New methods to detect copper sensitively and specifically are of practical importance because of its presence in both ecological and biological systems. Herein, we report a newly selected DNAzyme, CLICK-17, which catalyzes the azide-alkyne cycloaddition reaction strictly dependent on the presence of copper, as a superior transducer for electrochemical copper quantitation. CLICK-17 offers the following notable advantages: it does not require the presence of an unstable reducing agent (detects both Cu(II) and Cu(I) in samples); it offers rapid detection owing to the fast in cis coupling kinetics; and, it generates no background because its catalytic activity strictly relies on the presence of copper (signal-on). For performing electrochemical sensing, the DNAzyme efficiently couples to a binary 11-azido-1-undecanethiolate/octanethiolate monolayer on gold (N3C11S-/C8S-Au), which is then accurately quantitated by the cyclic voltammetric response of electrostatically bound [Ru(NH3)6]3+. As the negative charges on the phosphate backbone of surface-bound 79nt-DNA strands (CLICK-17) are inclusively compensated by the multiply charged redox cations (e.g., [Ru(NH3)6]3+) at low ionic strength, the electrochemical signal is naturally amplified (~ 30 folds).
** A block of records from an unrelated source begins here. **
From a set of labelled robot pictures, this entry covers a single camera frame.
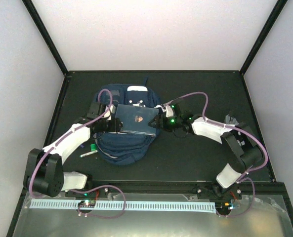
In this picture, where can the dark blue notebook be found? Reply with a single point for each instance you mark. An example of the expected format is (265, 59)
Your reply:
(135, 120)

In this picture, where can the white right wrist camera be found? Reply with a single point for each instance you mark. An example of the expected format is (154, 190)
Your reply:
(165, 111)

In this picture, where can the green capped marker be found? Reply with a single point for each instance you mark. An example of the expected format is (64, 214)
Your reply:
(93, 147)

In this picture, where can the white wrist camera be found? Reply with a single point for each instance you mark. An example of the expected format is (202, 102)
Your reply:
(165, 111)
(108, 114)

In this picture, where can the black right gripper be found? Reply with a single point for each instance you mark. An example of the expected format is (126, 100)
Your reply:
(159, 121)

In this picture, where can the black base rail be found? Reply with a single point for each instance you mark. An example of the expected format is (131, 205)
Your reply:
(203, 189)

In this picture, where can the navy blue student backpack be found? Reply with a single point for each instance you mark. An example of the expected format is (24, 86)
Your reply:
(126, 148)

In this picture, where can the white slotted cable duct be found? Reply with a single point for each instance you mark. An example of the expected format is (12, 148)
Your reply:
(172, 206)

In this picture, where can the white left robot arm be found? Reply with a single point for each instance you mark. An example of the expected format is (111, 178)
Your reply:
(44, 174)

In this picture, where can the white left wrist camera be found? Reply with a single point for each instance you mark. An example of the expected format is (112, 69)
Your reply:
(108, 114)

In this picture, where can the grey pencil pouch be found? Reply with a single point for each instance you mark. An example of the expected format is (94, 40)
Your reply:
(230, 119)

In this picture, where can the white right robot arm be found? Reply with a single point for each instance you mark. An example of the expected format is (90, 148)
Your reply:
(246, 150)

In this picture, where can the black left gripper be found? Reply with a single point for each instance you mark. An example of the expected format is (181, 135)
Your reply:
(115, 126)

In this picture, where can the white green pen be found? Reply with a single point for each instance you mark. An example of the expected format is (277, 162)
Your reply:
(87, 154)

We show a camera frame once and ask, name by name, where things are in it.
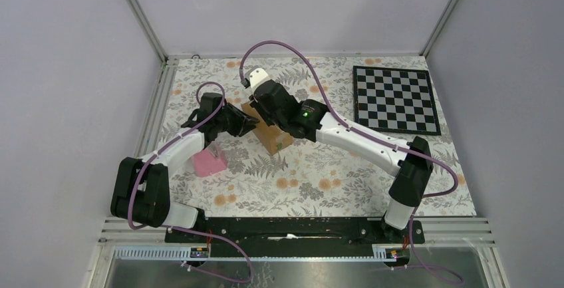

Thus constructed biosensor detects Cu(II) with a LOD of 3.5 nM and Cu(I) with a LOD of 0.8 nM, which is also free of background signals and highly specific against other metal ions. More importantly, we have shown the successful application of this DNAzyme-based electrochemical sensor to determine copper concentrations in natural ores from the mining industry, with performance comparable to the gold standard flame atomic absorption spectrophotometry.